> **Problem to solve**
The required output is a number: how many lines of the data below include the string "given".

####################

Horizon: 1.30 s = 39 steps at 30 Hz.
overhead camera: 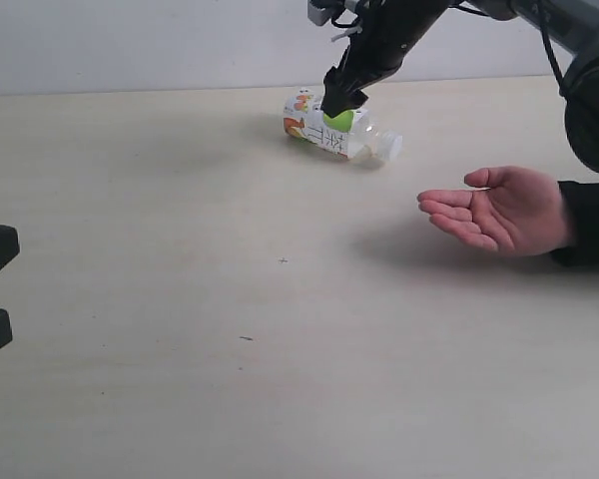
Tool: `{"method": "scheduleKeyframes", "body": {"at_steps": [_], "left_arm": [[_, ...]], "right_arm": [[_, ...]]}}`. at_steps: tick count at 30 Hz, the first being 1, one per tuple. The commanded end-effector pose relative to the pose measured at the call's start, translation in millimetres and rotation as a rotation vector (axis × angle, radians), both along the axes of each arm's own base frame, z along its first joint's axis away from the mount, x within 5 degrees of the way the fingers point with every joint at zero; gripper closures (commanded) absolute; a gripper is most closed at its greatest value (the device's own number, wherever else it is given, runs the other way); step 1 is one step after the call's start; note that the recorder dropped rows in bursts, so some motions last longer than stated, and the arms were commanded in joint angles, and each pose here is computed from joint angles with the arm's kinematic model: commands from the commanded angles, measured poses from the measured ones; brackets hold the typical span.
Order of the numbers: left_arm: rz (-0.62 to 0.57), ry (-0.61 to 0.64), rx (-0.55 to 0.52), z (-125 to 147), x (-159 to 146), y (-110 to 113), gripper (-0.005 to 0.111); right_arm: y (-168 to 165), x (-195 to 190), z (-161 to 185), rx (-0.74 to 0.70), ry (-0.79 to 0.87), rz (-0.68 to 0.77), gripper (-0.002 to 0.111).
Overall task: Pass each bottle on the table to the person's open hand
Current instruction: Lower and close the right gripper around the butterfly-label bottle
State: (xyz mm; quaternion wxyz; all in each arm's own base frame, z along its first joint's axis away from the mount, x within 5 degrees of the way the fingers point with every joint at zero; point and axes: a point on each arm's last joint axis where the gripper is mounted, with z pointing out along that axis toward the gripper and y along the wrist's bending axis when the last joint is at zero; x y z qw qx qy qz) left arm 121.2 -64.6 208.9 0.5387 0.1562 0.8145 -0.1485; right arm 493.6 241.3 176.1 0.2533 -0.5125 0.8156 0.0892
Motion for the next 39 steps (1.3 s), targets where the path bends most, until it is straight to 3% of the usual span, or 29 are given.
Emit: {"method": "scheduleKeyframes", "body": {"at_steps": [1, 30, 39], "left_arm": [[0.007, 0.002, -0.009, -0.6, -0.7, 0.8, 0.107], [0.007, 0.002, -0.009, -0.6, -0.7, 0.8, 0.107], [0.007, 0.002, -0.009, -0.6, -0.7, 0.8, 0.107]], "right_arm": [[0.8, 2.9, -8.2, 0.014, 0.001, 0.004, 0.025], [2.2, 10.1, -50.6, -0.003, 0.013, -0.015, 0.025], [2.1, 9.8, -50.7, -0.003, 0.020, -0.019, 0.043]]}}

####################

> **Completed task**
2